For Darryll Bifano, the Currency of Debt Is Mercy

Men facing death in this prison at one time died alone. Darryll Bifano is a prisoner and hospice volunteer who helped change that. In the process, he changed himself.

Some weeks ago, I wrote a post that started off being about science – and thus scared some people off from reading it – but ended up being about death. Everyone has to face it, but few want to, and many spend their lives in denial of it. That post was, “For Those Who Look at the Stars and See Only Stars.” Despite its scientific bent, it drew an unusual audience for These Stone Walls and was shared some 5,000 times on Facebook and other social media. Death touches everyone.

There was a pall over this prison as summer commenced this year. One of our friends, John, age 39, died of pancreatic cancer in the prison medical unit on June 10. It was a long and grueling death that saw him drift from the vibrancy of a healthy man in his thirties to an emaciated frame of his former self. Through it all, his alert mind grasped for meaning and connection.

There was a time when prisoners here died in empty isolation. Several years ago, one of my own roommates, 52-year-old Harvey, developed stomach cancer that slowly consumed his life. When he could no longer live among us, he died alone locked in a cold, bare room with four concrete walls and little human contact.

I pleaded at the time to visit Harvey and help take care of him but overwhelmed prison medical staff responded that there was just no process in place that allows for that.

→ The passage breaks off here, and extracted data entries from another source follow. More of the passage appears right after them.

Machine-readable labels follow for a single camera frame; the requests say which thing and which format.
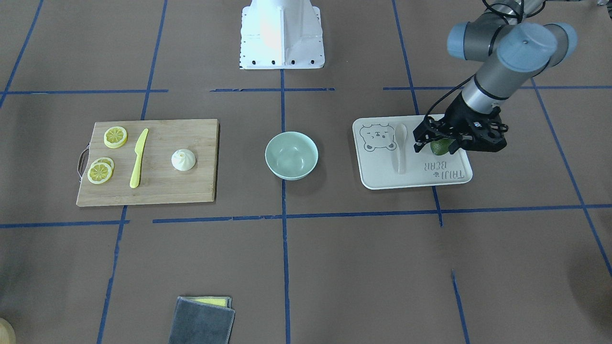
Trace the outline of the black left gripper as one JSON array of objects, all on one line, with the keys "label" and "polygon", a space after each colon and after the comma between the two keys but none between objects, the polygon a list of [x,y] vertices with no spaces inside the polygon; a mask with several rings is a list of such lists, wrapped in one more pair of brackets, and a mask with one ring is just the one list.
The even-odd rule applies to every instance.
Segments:
[{"label": "black left gripper", "polygon": [[427,113],[428,128],[433,133],[414,134],[415,153],[419,153],[426,144],[435,140],[453,139],[448,145],[448,152],[453,155],[460,149],[465,151],[498,152],[507,146],[505,133],[508,126],[502,123],[499,107],[491,113],[482,114],[469,107],[462,95],[456,96],[446,109],[442,119],[434,120]]}]

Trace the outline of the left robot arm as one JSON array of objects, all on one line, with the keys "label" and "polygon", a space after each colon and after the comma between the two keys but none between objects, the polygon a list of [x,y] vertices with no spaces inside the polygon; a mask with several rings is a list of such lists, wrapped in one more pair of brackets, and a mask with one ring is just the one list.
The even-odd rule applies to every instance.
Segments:
[{"label": "left robot arm", "polygon": [[457,86],[460,93],[441,119],[426,113],[413,131],[417,153],[440,140],[449,141],[450,154],[505,148],[508,126],[502,122],[501,105],[529,78],[568,59],[579,43],[566,22],[527,21],[545,7],[543,0],[483,4],[486,11],[476,21],[456,24],[447,39],[448,54],[481,62],[481,67]]}]

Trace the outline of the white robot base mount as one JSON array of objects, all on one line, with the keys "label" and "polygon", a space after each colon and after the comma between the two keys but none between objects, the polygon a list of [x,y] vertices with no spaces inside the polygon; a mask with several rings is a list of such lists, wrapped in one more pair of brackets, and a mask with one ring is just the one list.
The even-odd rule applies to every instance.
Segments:
[{"label": "white robot base mount", "polygon": [[243,7],[239,68],[313,69],[326,62],[320,9],[309,0],[252,0]]}]

But in the last three years here, this has dramatically changed. A group of men – prisoners all – have come together to form a training protocol for a hospice team. Now in three-hour shifts around the clock, they sit, talk, walk and care for fellow prisoners who are dying.

My first deeply-felt gratitude to this hospice team came when our friend, Anthony Begin, died from cancer. I wrote of that journey in a post that shocked some readers. It was “Pentecost, Priesthood, and Death in the Afternoon.” I wrote about how Anthony was such a caustic personality, that I literally threw him out of my room one day. We did not speak for over a year until Pornchai Moontri told me one day that Anthony is dying.

Pornchai and I took over the care of Anthony, and in the process, he changed. So did we. Anthony was allowed to live in a bunk just outside our cell for his final months. When his condition came to the point of no return, we had to leave him in the medical unit where we would never see him again.

This was my first experience of the immense value of hospice. The newly formed prisoner hospice team was with Anthony around the clock for the final steps of his journey which I documented in “The First of the Four Last Things.” Thanks mostly to the influence of Pornchai Moontri, Anthony experienced a religious conversion and was received into the Catholic faith just before we handed him over to hospice.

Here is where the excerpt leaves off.